Work to be completed:
For this task, retype the records below exactly.

..............................

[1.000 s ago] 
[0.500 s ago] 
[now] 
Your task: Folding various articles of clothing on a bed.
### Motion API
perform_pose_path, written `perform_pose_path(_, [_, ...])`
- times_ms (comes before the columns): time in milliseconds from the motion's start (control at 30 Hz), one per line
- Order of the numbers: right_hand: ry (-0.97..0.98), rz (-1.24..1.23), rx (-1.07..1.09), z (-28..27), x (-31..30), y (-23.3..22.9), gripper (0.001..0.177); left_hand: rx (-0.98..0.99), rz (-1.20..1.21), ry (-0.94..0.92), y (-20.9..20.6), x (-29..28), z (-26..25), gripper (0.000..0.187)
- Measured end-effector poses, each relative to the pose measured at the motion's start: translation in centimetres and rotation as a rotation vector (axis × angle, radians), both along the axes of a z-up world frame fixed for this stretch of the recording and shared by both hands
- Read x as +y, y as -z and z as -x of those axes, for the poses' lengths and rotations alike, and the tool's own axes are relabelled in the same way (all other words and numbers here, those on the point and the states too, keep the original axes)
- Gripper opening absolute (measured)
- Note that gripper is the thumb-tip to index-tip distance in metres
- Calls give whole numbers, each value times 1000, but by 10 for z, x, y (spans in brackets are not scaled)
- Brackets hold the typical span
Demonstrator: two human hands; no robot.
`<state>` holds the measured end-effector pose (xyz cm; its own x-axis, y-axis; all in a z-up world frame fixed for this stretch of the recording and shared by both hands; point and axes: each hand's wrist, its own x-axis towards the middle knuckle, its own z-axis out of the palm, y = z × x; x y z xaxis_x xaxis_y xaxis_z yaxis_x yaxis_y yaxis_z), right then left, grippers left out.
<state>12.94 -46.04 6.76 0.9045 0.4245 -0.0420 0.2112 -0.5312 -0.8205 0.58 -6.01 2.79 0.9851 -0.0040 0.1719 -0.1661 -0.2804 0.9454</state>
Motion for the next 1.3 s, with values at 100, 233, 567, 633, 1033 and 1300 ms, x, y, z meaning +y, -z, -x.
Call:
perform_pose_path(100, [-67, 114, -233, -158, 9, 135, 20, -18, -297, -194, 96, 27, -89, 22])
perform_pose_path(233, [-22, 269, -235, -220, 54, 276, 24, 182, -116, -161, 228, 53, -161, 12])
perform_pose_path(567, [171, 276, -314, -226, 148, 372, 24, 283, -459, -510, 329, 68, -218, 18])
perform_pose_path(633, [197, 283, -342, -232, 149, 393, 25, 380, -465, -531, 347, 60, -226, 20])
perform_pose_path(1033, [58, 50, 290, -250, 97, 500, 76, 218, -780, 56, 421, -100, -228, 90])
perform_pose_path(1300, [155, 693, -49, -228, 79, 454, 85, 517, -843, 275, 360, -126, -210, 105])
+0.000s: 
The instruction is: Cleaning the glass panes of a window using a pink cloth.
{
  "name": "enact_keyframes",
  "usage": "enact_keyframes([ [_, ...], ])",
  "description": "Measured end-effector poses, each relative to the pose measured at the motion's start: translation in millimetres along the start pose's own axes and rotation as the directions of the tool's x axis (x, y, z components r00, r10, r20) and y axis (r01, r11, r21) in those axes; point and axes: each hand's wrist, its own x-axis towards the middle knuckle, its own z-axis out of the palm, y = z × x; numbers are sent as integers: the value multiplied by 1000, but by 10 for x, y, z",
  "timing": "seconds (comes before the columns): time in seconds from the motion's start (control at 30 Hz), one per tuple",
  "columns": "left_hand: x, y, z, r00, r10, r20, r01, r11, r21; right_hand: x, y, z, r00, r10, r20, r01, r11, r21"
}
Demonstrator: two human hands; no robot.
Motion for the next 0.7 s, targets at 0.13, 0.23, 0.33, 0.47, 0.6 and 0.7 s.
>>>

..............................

Exercise solution:
[1.000 s ago] 
[0.500 s ago] 
[now] 
Your task: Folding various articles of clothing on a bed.
### Motion API
perform_pose_path, written `perform_pose_path(_, [_, ...])`
- times_ms (comes before the columns): time in milliseconds from the motion's start (control at 30 Hz), one per line
- Order of the numbers: right_hand: ry (-0.97..0.98), rz (-1.24..1.23), rx (-1.07..1.09), z (-28..27), x (-31..30), y (-23.3..22.9), gripper (0.001..0.177); left_hand: rx (-0.98..0.99), rz (-1.20..1.21), ry (-0.94..0.92), y (-20.9..20.6), x (-29..28), z (-26..25), gripper (0.000..0.187)
- Measured end-effector poses, each relative to the pose measured at the motion's start: translation in centimetres and rotation as a rotation vector (axis × angle, radians), both along the axes of a z-up world frame fixed for this stretch of the recording and shared by both hands
- Read x as +y, y as -z and z as -x of those axes, for the poses' lengths and rotations alike, and the tool's own axes are relabelled in the same way (all other words and numbers here, those on the point and the states too, keep the original axes)
- Gripper opening absolute (measured)
- Note that gripper is the thumb-tip to index-tip distance in metres
- Calls give whole numbers, each value times 1000, but by 10 for z, x, y (spans in brackets are not scaled)
- Brackets hold the typical span
Demonstrator: two human hands; no robot.
`<state>` holds the measured end-effector pose (xyz cm; its own x-axis, y-axis; all in a z-up world frame fixed for this stretch of the recording and shared by both hands; point and axes: each hand's wrist, its own x-axis towards the middle knuckle, its own z-axis out of the palm, y = z × x; x y z xaxis_x xaxis_y xaxis_z yaxis_x yaxis_y yaxis_z), right then left, grippers left out.
<state>12.94 -46.04 6.76 0.9045 0.4245 -0.0420 0.2112 -0.5312 -0.8205 0.58 -6.01 2.79 0.9851 -0.0040 0.1719 -0.1661 -0.2804 0.9454</state>
Motion for the next 1.3 s, with values at 100, 233, 567, 633, 1033 and 1300 ms, x, y, z meaning +y, -z, -x.
Call:
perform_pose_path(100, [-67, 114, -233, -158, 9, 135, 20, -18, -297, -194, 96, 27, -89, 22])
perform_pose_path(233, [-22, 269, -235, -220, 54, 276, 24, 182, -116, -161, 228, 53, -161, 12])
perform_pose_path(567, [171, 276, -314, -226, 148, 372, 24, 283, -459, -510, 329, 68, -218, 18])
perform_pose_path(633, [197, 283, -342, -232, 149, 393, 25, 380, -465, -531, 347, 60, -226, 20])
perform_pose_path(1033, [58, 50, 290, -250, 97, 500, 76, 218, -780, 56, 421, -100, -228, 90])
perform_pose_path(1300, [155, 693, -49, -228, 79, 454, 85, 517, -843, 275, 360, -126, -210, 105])
+0.000s: 
The instruction is: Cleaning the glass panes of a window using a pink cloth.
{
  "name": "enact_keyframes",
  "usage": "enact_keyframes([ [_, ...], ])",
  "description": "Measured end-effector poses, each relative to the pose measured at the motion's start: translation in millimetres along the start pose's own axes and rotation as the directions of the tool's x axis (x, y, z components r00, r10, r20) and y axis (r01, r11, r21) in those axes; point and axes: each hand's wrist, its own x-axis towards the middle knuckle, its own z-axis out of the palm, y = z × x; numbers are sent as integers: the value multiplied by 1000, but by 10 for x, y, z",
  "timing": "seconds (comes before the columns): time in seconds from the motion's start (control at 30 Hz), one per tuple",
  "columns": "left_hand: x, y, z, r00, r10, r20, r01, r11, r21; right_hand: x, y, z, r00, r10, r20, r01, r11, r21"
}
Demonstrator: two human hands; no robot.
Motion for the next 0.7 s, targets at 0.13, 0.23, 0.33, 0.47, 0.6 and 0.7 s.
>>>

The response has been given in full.